Totally non-functional. I went on a tangent on implementing a library to interact with ssh_config, wanting to make it beautiful. ssh_config is really, quite ugly.


$ git id init # Include git-id.conf in ~/.ssh/config
$ git id remote add gh github.com
$ git id add gh default ~/.ssh/id_rsa --username jtagcat --email '[email protected]'
$ git id add gh work ~/.ssh/work_sk --username irlname --email '[email protected]' --description 'Evilcorp'

$ git id clone work [email protected]:evilcorp/private_repo.git # clone using id:work
$ cd private_repo
$ git id default # switch from id:work to id:default
$ git push
ERROR: Permission to evilcorp/private_repo.git denied to jtagcat.

TODO: instructions for zsh/othershell automatic alias "git clone"="git id clone <id>" (can be done with func: case: "$@")

How it works

     PUSH github.com
Git ─────────────────► SSH             ~/.ssh/id_rsa SSH github.com
 jtagcat                │                ▲
 [email protected]        │                │
                        ▼                │
                ~/.ssh/git-id.conf       │
                  MATCH originalhost github.com
    PUSH work.gh.git-id
Git ───────────────────► SSH  ┌──────► ~/.ssh/work_sk SSH github.com
 irlname                  │   │
 [email protected]             │   │
                          ▼
                  ~/.ssh/git-id.conf
                    HOST work.gh.git-id ─► work_sk                                    Created with
                    HOST    *.gh.git-id ─► github.com          https://github.com/lewish/asciiflow

So, git-id is here to implement basic git identity management without dependencies: something simple to use, something that just works when you need to push a commit from your work, other work, or h4ck3r account, to the same remote host.

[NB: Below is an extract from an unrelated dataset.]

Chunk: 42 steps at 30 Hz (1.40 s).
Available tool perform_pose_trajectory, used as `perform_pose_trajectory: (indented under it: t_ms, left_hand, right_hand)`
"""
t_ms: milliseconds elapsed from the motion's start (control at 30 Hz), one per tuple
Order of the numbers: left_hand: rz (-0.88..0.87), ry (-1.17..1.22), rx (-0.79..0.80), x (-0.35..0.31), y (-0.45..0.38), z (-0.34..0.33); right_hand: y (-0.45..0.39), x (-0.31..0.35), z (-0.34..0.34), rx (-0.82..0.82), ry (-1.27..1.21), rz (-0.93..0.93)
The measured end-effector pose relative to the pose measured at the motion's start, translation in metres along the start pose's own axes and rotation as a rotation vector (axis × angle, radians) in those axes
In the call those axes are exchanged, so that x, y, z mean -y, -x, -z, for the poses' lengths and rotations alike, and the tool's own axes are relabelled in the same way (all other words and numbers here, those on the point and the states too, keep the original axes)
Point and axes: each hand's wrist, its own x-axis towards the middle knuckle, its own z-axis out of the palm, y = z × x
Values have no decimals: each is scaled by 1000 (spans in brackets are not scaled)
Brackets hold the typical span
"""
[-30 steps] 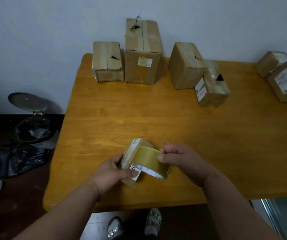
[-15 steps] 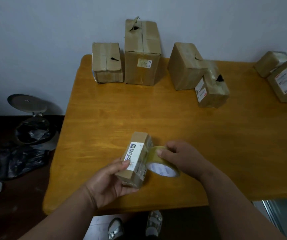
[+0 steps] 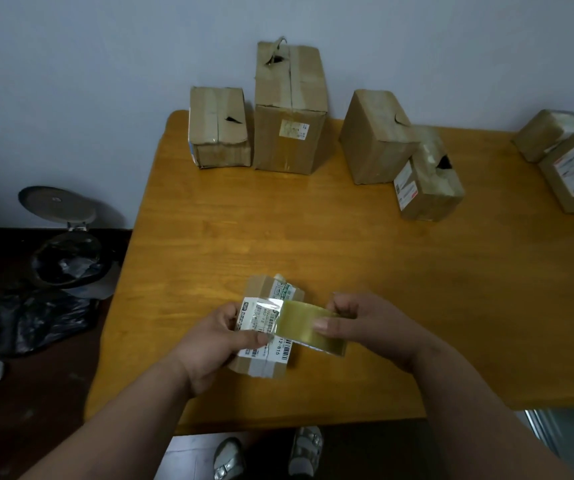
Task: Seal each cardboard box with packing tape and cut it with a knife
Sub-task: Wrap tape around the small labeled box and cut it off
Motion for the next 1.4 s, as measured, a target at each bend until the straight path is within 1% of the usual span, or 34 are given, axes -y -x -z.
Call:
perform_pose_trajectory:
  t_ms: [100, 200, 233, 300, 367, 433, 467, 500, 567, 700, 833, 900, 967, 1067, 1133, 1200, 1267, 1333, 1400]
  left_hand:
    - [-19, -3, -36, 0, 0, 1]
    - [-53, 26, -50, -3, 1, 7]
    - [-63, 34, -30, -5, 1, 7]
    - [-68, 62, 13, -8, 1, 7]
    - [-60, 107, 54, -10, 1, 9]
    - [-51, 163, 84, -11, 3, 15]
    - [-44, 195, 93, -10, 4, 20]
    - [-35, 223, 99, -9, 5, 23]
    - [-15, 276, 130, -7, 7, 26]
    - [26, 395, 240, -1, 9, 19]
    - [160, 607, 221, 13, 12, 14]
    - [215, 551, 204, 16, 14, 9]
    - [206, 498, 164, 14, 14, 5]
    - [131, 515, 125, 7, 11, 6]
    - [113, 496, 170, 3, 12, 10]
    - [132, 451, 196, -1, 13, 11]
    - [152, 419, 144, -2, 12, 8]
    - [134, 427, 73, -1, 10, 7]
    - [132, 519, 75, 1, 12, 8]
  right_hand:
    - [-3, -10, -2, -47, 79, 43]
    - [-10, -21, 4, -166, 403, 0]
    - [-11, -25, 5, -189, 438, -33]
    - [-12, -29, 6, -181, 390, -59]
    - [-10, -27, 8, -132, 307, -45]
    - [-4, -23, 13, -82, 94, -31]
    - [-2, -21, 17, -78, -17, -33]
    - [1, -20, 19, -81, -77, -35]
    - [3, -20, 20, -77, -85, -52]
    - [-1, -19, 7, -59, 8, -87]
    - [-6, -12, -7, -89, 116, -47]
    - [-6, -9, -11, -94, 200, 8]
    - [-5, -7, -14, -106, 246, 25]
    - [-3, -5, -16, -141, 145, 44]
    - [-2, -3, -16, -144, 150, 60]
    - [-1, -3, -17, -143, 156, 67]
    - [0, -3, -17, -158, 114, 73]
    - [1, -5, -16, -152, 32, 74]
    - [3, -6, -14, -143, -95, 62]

The reliable™ hijack depends on ssh_config, and 2 git configurations:

  • The domain/host inside the git remote url is changed to a pseudohost (later picked up by ssh_config). This is essentially a coded message to SSH for 'please use this identity'
  • core.sshCommand - this is used to force git (repo) to use a specific ssh_config file(s) (removing the possibility that the default gets picked up)
  • ssh_config matches the pseudohost to a (requested) ssh key, and changes back to the real host.

Besides organizing the hijcak, git-id sets Git user.name and user.email, and keeps a list of identities, their purpose and their usage (for later mass-changes).